# Records for this exercise
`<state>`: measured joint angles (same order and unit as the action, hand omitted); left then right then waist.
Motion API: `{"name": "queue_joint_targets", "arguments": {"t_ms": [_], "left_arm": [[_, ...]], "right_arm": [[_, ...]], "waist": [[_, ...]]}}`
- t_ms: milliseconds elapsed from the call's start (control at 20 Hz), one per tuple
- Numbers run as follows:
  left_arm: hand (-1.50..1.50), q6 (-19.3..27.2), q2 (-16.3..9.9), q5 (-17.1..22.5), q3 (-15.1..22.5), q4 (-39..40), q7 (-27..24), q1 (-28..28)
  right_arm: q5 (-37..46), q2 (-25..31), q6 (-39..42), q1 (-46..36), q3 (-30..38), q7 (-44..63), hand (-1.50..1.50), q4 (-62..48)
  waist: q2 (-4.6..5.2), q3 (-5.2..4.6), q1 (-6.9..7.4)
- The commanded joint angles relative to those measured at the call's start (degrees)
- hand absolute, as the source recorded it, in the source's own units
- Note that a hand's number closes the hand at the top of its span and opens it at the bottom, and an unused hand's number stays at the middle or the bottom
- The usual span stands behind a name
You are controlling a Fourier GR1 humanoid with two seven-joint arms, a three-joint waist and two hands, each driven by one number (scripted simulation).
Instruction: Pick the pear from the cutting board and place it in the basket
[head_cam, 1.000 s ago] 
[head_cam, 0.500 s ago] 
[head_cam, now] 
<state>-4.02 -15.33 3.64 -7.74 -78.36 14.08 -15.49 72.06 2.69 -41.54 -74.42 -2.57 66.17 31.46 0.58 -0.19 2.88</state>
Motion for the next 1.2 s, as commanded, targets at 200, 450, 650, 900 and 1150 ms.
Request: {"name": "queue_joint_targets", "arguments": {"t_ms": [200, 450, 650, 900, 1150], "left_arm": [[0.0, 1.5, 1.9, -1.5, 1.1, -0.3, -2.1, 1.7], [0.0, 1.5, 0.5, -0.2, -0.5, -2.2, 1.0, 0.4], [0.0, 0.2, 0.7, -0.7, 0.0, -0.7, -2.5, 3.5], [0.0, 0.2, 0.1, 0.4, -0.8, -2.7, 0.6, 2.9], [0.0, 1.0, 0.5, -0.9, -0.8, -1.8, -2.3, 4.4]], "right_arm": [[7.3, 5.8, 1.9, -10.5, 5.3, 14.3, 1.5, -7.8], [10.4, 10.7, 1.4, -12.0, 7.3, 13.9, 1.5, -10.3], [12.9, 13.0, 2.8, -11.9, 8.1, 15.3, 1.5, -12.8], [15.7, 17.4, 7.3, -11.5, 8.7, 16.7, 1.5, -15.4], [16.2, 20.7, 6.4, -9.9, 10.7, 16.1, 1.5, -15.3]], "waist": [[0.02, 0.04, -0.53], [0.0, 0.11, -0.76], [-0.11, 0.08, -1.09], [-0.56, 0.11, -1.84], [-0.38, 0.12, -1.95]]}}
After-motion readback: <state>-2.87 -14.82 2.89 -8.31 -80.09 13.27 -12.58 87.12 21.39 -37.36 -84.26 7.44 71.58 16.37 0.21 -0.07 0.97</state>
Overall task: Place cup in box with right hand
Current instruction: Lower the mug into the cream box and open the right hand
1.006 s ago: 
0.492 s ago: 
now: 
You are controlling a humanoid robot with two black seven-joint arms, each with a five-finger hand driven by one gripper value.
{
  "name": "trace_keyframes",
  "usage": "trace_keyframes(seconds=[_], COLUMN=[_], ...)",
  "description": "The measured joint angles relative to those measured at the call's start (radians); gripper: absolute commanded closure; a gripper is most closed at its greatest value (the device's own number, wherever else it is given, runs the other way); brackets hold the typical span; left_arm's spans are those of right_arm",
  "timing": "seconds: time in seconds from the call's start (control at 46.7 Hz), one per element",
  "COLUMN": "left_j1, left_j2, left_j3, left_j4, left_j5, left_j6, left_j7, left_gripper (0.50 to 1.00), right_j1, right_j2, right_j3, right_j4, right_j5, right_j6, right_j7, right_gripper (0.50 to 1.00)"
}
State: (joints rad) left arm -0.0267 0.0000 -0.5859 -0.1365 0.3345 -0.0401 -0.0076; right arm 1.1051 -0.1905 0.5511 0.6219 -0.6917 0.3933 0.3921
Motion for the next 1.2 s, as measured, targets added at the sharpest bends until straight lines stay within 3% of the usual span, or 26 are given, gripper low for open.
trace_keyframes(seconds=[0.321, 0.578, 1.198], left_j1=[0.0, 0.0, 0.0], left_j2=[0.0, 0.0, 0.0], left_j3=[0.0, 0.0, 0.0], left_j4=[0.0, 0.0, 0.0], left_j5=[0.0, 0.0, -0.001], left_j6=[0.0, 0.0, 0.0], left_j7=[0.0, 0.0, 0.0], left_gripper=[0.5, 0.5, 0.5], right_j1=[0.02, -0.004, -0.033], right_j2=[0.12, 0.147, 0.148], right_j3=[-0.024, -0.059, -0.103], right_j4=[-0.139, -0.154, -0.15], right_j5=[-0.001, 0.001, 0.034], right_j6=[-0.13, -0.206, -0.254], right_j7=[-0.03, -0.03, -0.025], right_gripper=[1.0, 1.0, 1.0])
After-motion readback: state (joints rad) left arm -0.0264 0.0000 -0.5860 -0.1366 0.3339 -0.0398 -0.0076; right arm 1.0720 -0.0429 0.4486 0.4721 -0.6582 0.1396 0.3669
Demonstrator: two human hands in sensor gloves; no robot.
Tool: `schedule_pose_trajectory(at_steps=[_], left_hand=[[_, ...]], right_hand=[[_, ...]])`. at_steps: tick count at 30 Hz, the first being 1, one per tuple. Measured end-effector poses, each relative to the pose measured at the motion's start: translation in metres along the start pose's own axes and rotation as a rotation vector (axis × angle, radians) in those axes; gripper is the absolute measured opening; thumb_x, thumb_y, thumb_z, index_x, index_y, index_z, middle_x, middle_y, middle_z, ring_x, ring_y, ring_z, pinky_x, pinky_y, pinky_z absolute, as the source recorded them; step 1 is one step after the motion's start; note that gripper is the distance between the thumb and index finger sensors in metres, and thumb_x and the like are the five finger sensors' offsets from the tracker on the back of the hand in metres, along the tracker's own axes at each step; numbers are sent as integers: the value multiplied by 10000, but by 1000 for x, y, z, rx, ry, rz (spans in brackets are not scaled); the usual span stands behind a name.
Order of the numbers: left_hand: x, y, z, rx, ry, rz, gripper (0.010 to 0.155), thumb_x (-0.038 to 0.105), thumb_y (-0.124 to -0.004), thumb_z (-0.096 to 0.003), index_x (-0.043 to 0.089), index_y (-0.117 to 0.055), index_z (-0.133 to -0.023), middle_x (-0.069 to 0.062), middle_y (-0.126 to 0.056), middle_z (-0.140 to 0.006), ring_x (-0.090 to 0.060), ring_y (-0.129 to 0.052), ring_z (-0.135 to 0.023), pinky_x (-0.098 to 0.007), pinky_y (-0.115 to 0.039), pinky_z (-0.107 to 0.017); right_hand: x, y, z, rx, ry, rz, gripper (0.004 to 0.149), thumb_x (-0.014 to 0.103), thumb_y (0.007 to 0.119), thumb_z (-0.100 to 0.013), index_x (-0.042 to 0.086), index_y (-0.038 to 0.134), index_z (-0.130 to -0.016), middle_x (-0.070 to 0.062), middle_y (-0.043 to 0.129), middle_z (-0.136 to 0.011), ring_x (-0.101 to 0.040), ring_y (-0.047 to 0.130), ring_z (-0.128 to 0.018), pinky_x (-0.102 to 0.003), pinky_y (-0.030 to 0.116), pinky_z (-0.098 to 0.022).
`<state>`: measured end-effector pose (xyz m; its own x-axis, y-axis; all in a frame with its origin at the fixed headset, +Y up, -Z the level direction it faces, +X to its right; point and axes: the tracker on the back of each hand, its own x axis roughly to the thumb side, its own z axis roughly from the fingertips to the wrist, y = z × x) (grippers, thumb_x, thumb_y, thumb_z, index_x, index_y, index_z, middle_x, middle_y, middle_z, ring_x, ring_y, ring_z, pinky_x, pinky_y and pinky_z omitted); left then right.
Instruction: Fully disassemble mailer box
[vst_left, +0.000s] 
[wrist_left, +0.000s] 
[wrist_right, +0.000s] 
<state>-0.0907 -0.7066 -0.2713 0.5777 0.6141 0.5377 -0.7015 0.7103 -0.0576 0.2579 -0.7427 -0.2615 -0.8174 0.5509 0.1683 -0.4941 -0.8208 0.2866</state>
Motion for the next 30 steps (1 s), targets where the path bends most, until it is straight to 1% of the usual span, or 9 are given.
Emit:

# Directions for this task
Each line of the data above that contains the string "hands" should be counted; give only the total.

# Exercise solution
2